**What is needed**
Only the pictures are dropped. Restate each line below word for word.

*** Opening Supplied data ***

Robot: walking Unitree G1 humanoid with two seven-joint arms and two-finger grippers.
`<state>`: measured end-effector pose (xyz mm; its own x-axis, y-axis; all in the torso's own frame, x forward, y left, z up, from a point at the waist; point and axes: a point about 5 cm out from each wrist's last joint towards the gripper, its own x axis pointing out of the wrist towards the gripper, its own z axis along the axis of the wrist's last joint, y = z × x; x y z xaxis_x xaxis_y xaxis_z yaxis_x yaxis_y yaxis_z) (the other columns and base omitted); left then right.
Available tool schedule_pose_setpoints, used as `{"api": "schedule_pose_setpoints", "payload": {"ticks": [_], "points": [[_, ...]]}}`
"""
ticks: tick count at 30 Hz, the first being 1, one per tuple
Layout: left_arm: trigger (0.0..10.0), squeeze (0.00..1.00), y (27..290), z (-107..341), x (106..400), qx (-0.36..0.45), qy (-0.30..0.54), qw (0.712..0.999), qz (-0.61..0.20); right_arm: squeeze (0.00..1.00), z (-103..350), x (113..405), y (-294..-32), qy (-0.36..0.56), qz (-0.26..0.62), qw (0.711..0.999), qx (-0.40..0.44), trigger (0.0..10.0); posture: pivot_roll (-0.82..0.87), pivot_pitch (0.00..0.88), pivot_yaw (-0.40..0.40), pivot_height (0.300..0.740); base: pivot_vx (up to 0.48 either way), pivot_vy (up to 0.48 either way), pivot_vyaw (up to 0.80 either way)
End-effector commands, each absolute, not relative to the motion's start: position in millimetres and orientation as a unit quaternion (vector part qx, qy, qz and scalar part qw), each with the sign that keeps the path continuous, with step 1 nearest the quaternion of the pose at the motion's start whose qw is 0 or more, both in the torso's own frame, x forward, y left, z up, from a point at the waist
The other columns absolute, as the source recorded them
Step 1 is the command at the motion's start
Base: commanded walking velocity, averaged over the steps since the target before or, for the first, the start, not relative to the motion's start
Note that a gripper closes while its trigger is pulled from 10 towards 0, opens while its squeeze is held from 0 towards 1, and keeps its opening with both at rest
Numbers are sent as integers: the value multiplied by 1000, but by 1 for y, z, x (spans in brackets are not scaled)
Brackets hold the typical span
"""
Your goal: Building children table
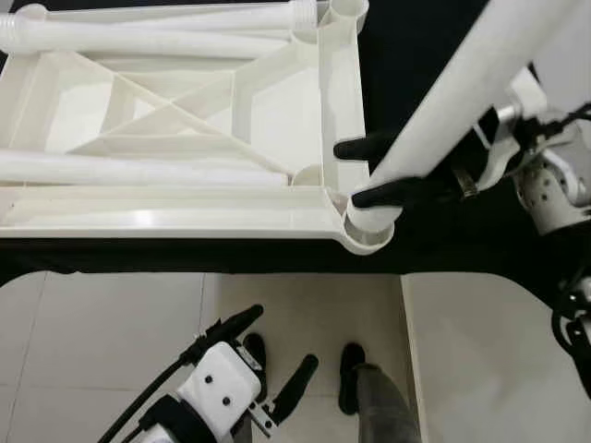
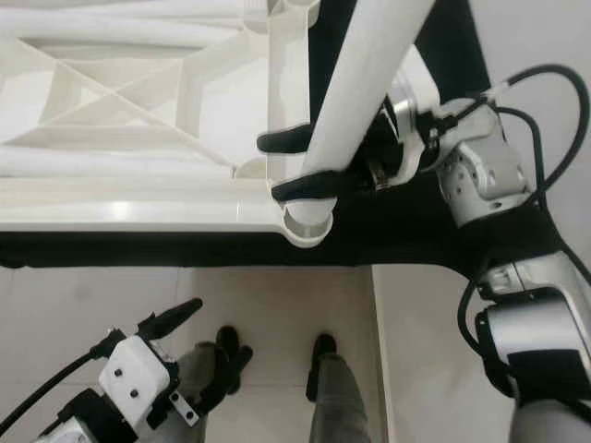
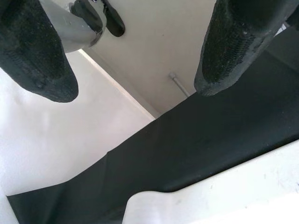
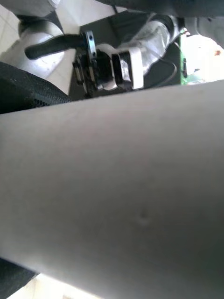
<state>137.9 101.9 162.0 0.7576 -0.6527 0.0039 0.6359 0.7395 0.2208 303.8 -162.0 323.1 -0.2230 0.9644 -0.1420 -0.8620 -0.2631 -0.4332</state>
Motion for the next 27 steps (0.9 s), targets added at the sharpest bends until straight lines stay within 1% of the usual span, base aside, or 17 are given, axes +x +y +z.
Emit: {"api": "schedule_pose_setpoints", "payload": {"ticks": [1,3,5,6,9,12,16,27], "points": [[10000,0,104,154,135,109,-16,930,-351,0,297,301,-158,-77,790,580,-182,10000,223,500,40,740,0,0,0],[10000,0,104,154,136,109,-16,930,-351,0,297,295,-157,-79,799,568,-183,10000,223,500,40,740,0,0,0],[10000,0,104,154,136,109,-16,930,-351,0,297,294,-156,-79,801,565,-183,10000,223,500,40,740,0,0,0],[10000,0,105,154,138,110,-17,930,-351,0,298,289,-153,-82,809,552,-186,10000,214,498,40,740,0,0,0],[10000,0,105,154,139,110,-18,930,-351,0,297,288,-150,-81,813,544,-189,10000,210,497,38,740,0,0,0],[10000,0,105,153,140,110,-19,930,-351,0,293,288,-148,-78,815,543,-190,10000,210,496,36,740,0,0,0],[10000,0,105,153,141,111,-20,929,-351,0,286,292,-148,-67,811,547,-194,10000,213,497,35,740,0,0,0],[10000,0,104,154,140,113,-22,930,-349,0,287,310,-154,-59,791,582,-182,10000,218,507,30,740,0,0,0]]}}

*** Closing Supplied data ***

**Task response**
Robot: walking Unitree G1 humanoid with two seven-joint arms and two-finger grippers.
`<state>`: measured end-effector pose (xyz mm; its own x-axis, y-axis; all in the torso's own frame, x forward, y left, z up, from a point at the waist; point and axes: a point about 5 cm out from each wrist's last joint towards the gripper, its own x axis pointing out of the wrist towards the gripper, its own z axis along the axis of the wrist's last joint, y = z × x; x y z xaxis_x xaxis_y xaxis_z yaxis_x yaxis_y yaxis_z) (the other columns and base omitted); left then right.
Available tool schedule_pose_setpoints, used as `{"api": "schedule_pose_setpoints", "payload": {"ticks": [_], "points": [[_, ...]]}}`
"""
ticks: tick count at 30 Hz, the first being 1, one per tuple
Layout: left_arm: trigger (0.0..10.0), squeeze (0.00..1.00), y (27..290), z (-107..341), x (106..400), qx (-0.36..0.45), qy (-0.30..0.54), qw (0.712..0.999), qz (-0.61..0.20); right_arm: squeeze (0.00..1.00), z (-103..350), x (113..405), y (-294..-32), qy (-0.36..0.56), qz (-0.26..0.62), qw (0.711..0.999), qx (-0.40..0.44), trigger (0.0..10.0); posture: pivot_roll (-0.82..0.87), pivot_pitch (0.00..0.88), pivot_yaw (-0.40..0.40), pivot_height (0.300..0.740); base: pivot_vx (up to 0.48 either way), pivot_vy (up to 0.48 either way), pivot_vyaw (up to 0.80 either way)
End-effector commands, each absolute, not relative to the motion's start: position in millimetres and orientation as a unit quaternion (vector part qx, qy, qz and scalar part qw), each with the sign that keeps the path continuous, with step 1 nearest the quaternion of the pose at the motion's start whose qw is 0 or more, both in the torso's own frame, x forward, y left, z up, from a point at the waist
The other columns absolute, as the source recorded them
Step 1 is the command at the motion's start
Base: commanded walking velocity, averaged over the steps since the target before or, for the first, the start, not relative to the motion's start
Note that a gripper closes while its trigger is pulled from 10 towards 0, opens while its squeeze is held from 0 towards 1, and keeps its opening with both at rest
Numbers are sent as integers: the value multiplied by 1000, but by 1 for y, z, x (spans in brackets are not scaled)
Brackets hold the typical span
"""
Your goal: Building children table
<state>137.9 101.9 162.0 0.7576 -0.6527 0.0039 0.6359 0.7395 0.2208 303.8 -162.0 323.1 -0.2230 0.9644 -0.1420 -0.8620 -0.2631 -0.4332</state>
Motion for the next 27 steps (0.9 s), targets added at the sharpest bends until straight lines stay within 1% of the usual span, base aside, or 17 are given, axes +x +y +z.
Emit: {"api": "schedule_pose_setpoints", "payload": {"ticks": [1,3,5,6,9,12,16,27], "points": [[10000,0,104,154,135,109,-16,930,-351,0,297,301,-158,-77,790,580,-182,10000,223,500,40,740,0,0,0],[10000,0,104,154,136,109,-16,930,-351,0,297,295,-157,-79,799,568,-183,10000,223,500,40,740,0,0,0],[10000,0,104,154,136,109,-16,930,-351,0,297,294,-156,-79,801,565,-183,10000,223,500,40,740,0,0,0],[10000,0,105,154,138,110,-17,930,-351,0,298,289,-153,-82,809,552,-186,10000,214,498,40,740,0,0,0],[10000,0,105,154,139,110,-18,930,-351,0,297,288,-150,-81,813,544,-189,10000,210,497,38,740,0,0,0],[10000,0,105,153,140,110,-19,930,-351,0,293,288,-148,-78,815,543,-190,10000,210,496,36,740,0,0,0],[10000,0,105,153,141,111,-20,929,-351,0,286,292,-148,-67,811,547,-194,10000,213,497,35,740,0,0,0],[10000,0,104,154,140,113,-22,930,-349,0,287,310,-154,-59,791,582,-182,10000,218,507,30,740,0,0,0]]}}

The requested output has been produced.